We are delighted to announce that, though published just this month, Frans G. Bengtsson’s The Long Ships has already received two reviews. The San Francisco Chronicle and NPR.org both herald Bengtsson’s novel as a thrilling, intrigue-filled read perfect for the summer.
The Long Ships, originally published in Swedish in 1941, is an epic adventure set in the fantastic world of the tenth century AD. The NYRB Classics edition includes an introduction by long-time enthusiast Michael Chabon, who calls it “a novel with the potential to please every literate human being.”
Chabon is also the novel’s reviewer and recommender for The San Francisco Chronicle, where he champions The Long Ships as this summer’s most exciting read: “It’s thrilling, beautifully written, dry and witty and touching, a classic but little-known historical adventure novel by the Swedish novelist, just out in a handsome reprint from the New York Review of Books, though marred by a tiresome introduction by some windbag.”

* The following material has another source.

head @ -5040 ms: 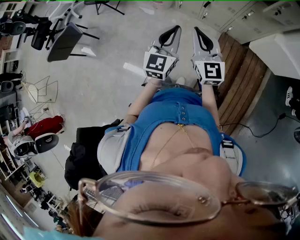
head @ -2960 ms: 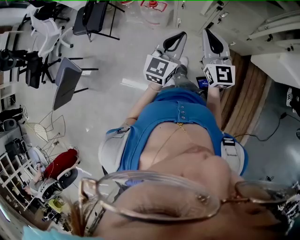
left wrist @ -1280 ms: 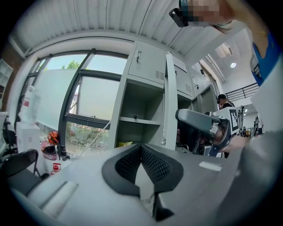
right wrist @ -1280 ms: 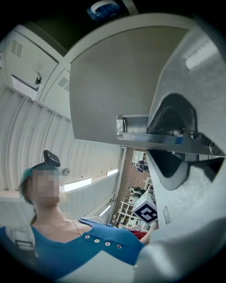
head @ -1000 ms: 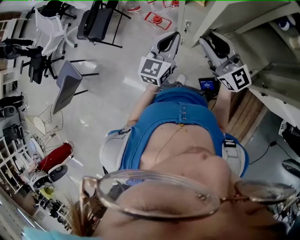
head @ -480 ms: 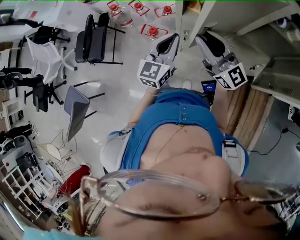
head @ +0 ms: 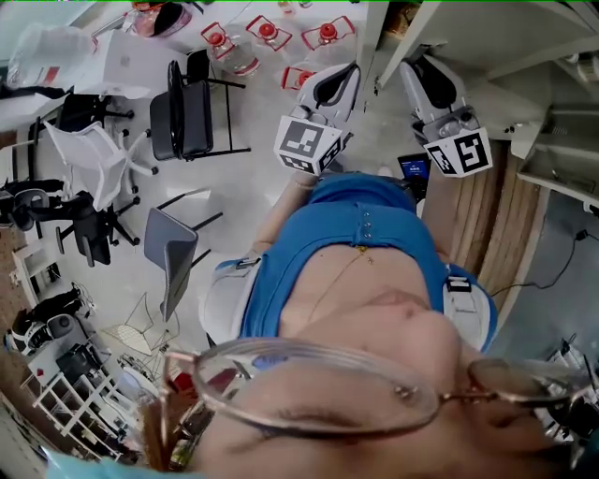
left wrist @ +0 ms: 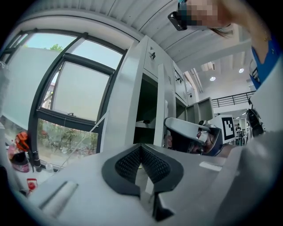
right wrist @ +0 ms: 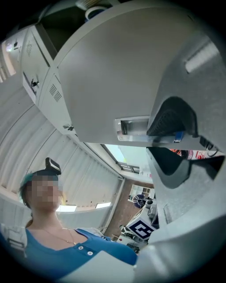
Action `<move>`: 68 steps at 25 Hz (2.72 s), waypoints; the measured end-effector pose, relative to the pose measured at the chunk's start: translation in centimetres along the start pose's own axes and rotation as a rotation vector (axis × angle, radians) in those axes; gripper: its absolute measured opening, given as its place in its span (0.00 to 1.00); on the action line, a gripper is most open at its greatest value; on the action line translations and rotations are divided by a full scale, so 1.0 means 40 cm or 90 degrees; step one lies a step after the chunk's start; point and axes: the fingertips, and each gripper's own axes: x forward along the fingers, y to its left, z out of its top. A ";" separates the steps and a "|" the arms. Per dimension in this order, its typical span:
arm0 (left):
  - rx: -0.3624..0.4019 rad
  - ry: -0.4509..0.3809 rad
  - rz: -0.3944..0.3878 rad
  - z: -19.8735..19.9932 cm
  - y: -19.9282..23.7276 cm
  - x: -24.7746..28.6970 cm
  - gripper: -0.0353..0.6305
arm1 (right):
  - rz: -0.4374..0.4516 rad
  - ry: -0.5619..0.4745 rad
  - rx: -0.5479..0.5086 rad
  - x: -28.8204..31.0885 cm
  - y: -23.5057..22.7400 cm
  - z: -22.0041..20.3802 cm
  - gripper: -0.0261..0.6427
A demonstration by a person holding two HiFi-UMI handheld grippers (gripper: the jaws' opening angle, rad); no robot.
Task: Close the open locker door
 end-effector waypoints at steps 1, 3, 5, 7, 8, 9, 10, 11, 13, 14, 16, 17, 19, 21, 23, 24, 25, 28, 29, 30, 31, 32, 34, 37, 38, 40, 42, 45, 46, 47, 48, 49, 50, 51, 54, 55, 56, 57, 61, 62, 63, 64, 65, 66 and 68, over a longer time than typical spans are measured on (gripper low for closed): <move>0.001 0.000 -0.004 0.003 0.011 0.001 0.04 | -0.010 0.001 -0.004 0.012 -0.005 -0.002 0.16; 0.000 0.000 -0.015 0.005 0.027 0.004 0.04 | -0.034 0.007 -0.017 0.031 -0.013 -0.007 0.15; -0.001 0.001 -0.028 0.002 0.038 0.009 0.04 | -0.059 0.013 -0.036 0.046 -0.024 -0.012 0.15; -0.001 0.001 -0.038 -0.003 0.049 0.014 0.04 | -0.082 0.017 -0.051 0.060 -0.036 -0.019 0.15; -0.001 0.001 -0.042 -0.004 0.054 0.016 0.04 | -0.094 0.019 -0.057 0.066 -0.042 -0.023 0.15; -0.001 0.001 -0.045 -0.005 0.059 0.018 0.04 | -0.105 0.021 -0.064 0.073 -0.049 -0.027 0.15; -0.001 0.002 -0.049 -0.005 0.063 0.020 0.04 | -0.118 0.025 -0.072 0.079 -0.055 -0.031 0.15; -0.001 0.002 -0.053 -0.006 0.067 0.021 0.04 | -0.130 0.030 -0.080 0.086 -0.061 -0.034 0.15; -0.002 0.004 -0.061 -0.006 0.075 0.022 0.04 | -0.152 0.038 -0.092 0.101 -0.071 -0.039 0.15; -0.002 0.005 -0.064 -0.006 0.080 0.022 0.04 | -0.162 0.041 -0.094 0.109 -0.076 -0.041 0.15; -0.003 0.006 -0.071 -0.006 0.089 0.022 0.04 | -0.179 0.047 -0.101 0.122 -0.086 -0.046 0.15; -0.003 0.007 -0.074 -0.007 0.093 0.023 0.04 | -0.188 0.051 -0.107 0.128 -0.091 -0.049 0.15; -0.003 0.007 -0.080 -0.009 0.098 0.026 0.04 | -0.205 0.061 -0.120 0.137 -0.101 -0.055 0.15; -0.003 0.008 -0.085 -0.009 0.102 0.029 0.04 | -0.219 0.068 -0.126 0.144 -0.109 -0.059 0.15; -0.002 0.008 -0.091 -0.008 0.106 0.033 0.04 | -0.230 0.070 -0.127 0.150 -0.118 -0.062 0.15; -0.001 0.008 -0.094 -0.007 0.107 0.034 0.04 | -0.235 0.070 -0.128 0.153 -0.121 -0.064 0.15; 0.000 0.008 -0.098 -0.006 0.109 0.036 0.04 | -0.239 0.070 -0.128 0.156 -0.124 -0.065 0.15; -0.001 0.009 -0.106 -0.004 0.116 0.037 0.04 | -0.254 0.068 -0.135 0.163 -0.129 -0.066 0.15; -0.001 0.010 -0.108 -0.004 0.119 0.037 0.04 | -0.260 0.067 -0.139 0.164 -0.130 -0.065 0.15; -0.002 0.011 -0.109 -0.005 0.123 0.037 0.04 | -0.267 0.066 -0.144 0.165 -0.130 -0.064 0.16; -0.003 0.012 -0.110 -0.006 0.127 0.037 0.04 | -0.275 0.065 -0.150 0.164 -0.131 -0.064 0.16; -0.004 0.013 -0.112 -0.007 0.132 0.037 0.04 | -0.284 0.066 -0.155 0.163 -0.131 -0.064 0.16; -0.007 0.014 -0.116 -0.008 0.139 0.038 0.04 | -0.302 0.072 -0.161 0.158 -0.134 -0.068 0.15; -0.008 0.015 -0.123 -0.009 0.143 0.040 0.04 | -0.321 0.080 -0.163 0.153 -0.136 -0.077 0.15; -0.008 0.015 -0.125 -0.010 0.143 0.041 0.04 | -0.328 0.087 -0.171 0.153 -0.135 -0.077 0.15; -0.010 0.016 -0.129 -0.013 0.141 0.044 0.04 | -0.346 0.102 -0.191 0.149 -0.136 -0.075 0.15; -0.013 0.015 -0.131 -0.014 0.139 0.046 0.04 | -0.367 0.112 -0.198 0.141 -0.138 -0.077 0.15; -0.015 0.015 -0.136 -0.014 0.134 0.048 0.04 | -0.391 0.126 -0.203 0.135 -0.136 -0.088 0.11; -0.016 0.016 -0.137 -0.014 0.132 0.049 0.04 | -0.395 0.131 -0.205 0.134 -0.133 -0.090 0.07; -0.017 0.016 -0.138 -0.015 0.131 0.049 0.04 | -0.398 0.136 -0.203 0.134 -0.131 -0.093 0.04; -0.018 0.016 -0.139 -0.015 0.129 0.049 0.04 | -0.398 0.138 -0.198 0.134 -0.130 -0.095 0.04; -0.019 0.016 -0.139 -0.014 0.129 0.050 0.04 | -0.398 0.140 -0.192 0.133 -0.129 -0.096 0.04; -0.021 0.016 -0.139 -0.013 0.129 0.051 0.04 | -0.398 0.140 -0.187 0.132 -0.129 -0.096 0.04; -0.022 0.015 -0.140 -0.011 0.128 0.051 0.04 | -0.398 0.140 -0.184 0.130 -0.127 -0.095 0.04; -0.022 0.012 -0.145 -0.008 0.122 0.055 0.04 | -0.399 0.146 -0.178 0.120 -0.117 -0.099 0.04; -0.022 0.012 -0.148 -0.009 0.119 0.057 0.04 | -0.398 0.148 -0.173 0.117 -0.113 -0.104 0.04; -0.022 0.012 -0.150 -0.009 0.115 0.059 0.04 | -0.395 0.150 -0.167 0.115 -0.110 -0.109 0.04; -0.022 0.012 -0.152 -0.009 0.112 0.061 0.04 | -0.393 0.152 -0.161 0.113 -0.106 -0.114 0.04; -0.021 0.013 -0.158 -0.006 0.097 0.056 0.04 | -0.390 0.161 -0.143 0.099 -0.078 -0.126 0.04; -0.020 0.014 -0.158 -0.007 0.095 0.054 0.04 | -0.388 0.164 -0.139 0.096 -0.070 -0.131 0.04; -0.020 0.015 -0.158 -0.008 0.095 0.053 0.04 | -0.387 0.169 -0.135 0.094 -0.061 -0.137 0.04; -0.021 0.017 -0.157 -0.011 0.095 0.051 0.04 | -0.385 0.175 -0.131 0.092 -0.053 -0.143 0.04; -0.021 0.019 -0.157 -0.013 0.095 0.050 0.04 | -0.383 0.180 -0.126 0.090 -0.045 -0.150 0.04; -0.021 0.020 -0.156 -0.014 0.095 0.048 0.04 | -0.380 0.184 -0.121 0.089 -0.037 -0.157 0.04; -0.018 0.022 -0.155 -0.017 0.095 0.045 0.04 | -0.374 0.192 -0.113 0.088 -0.022 -0.170 0.04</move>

Michael Schaub, writing for NPR.org, places The Long Ships at the top of his list of “Historical Fiction: The Ultimate Summer Getaway.” “If you want to be taken back to a time when, say, the ocean was full of Viking long ships instead of leaking oil,” he writes, “wait no more… Even readers with zero interest in the Europe of a millennium ago will want to keep turning the pages. All novels should be so lucky as to age this well.”
Schaub and Chabon agree that The Long Ships is a timelessly entertaining text—it is an escapist indulgence perfect for the summer months.